**WHAT TO DO**
Restate word for word the lines of the records below, starting at the line that contains "A marked-up camera" and ending at the line that contains "Could you identify", with both of those lines included and nothing else.

**SUPPLIED ENTRIES**
┄┄┄┄┄┄┄┄┄┄

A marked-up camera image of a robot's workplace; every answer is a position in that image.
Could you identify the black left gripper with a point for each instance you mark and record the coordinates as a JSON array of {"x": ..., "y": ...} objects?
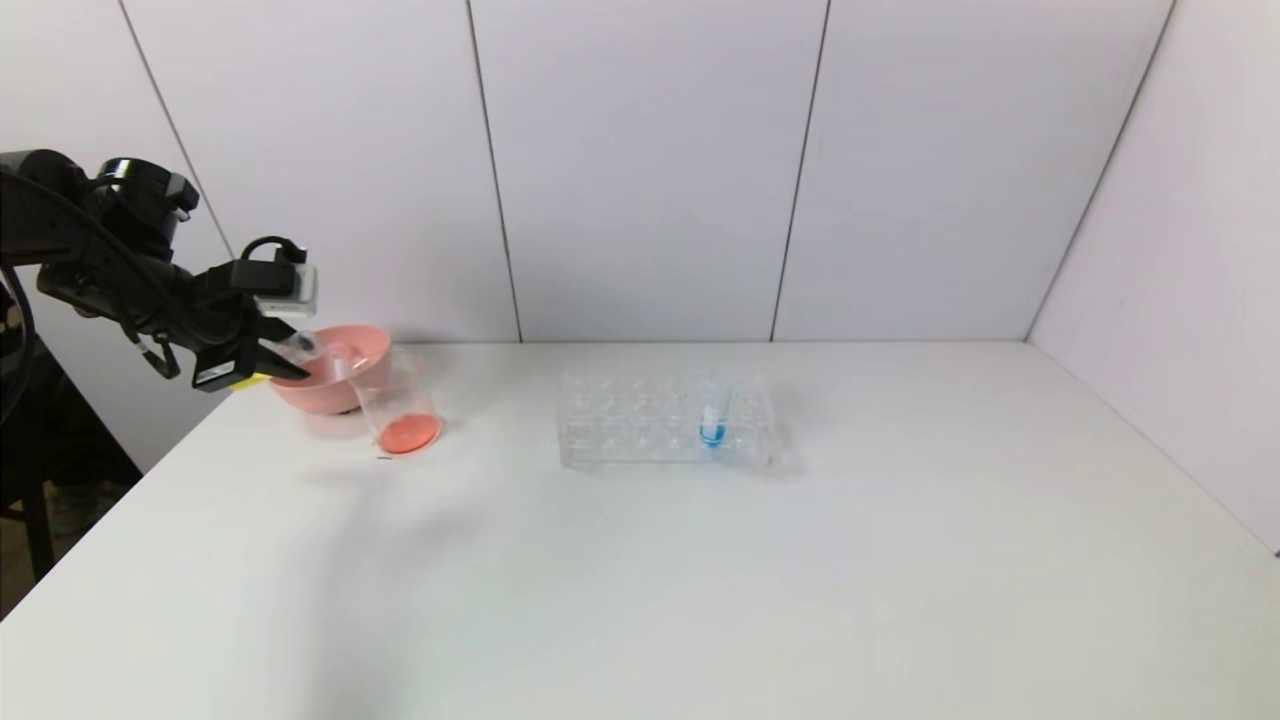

┄┄┄┄┄┄┄┄┄┄

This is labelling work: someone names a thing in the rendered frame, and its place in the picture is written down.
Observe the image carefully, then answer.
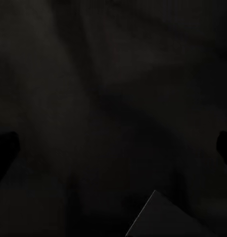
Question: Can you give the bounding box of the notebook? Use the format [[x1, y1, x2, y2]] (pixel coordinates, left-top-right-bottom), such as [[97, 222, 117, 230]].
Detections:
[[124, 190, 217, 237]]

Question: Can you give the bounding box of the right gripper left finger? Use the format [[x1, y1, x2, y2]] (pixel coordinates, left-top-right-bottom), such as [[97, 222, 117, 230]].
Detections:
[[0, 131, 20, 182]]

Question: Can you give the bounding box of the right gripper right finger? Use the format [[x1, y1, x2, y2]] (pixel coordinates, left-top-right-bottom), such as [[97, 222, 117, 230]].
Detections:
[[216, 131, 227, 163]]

┄┄┄┄┄┄┄┄┄┄

**EXPECTED ANSWER**
A marked-up camera image of a robot's workplace; every answer is a position in that image.
Could you identify the black left gripper with a point for each instance you mark and record the coordinates as a JSON array of {"x": ..., "y": ...} objects?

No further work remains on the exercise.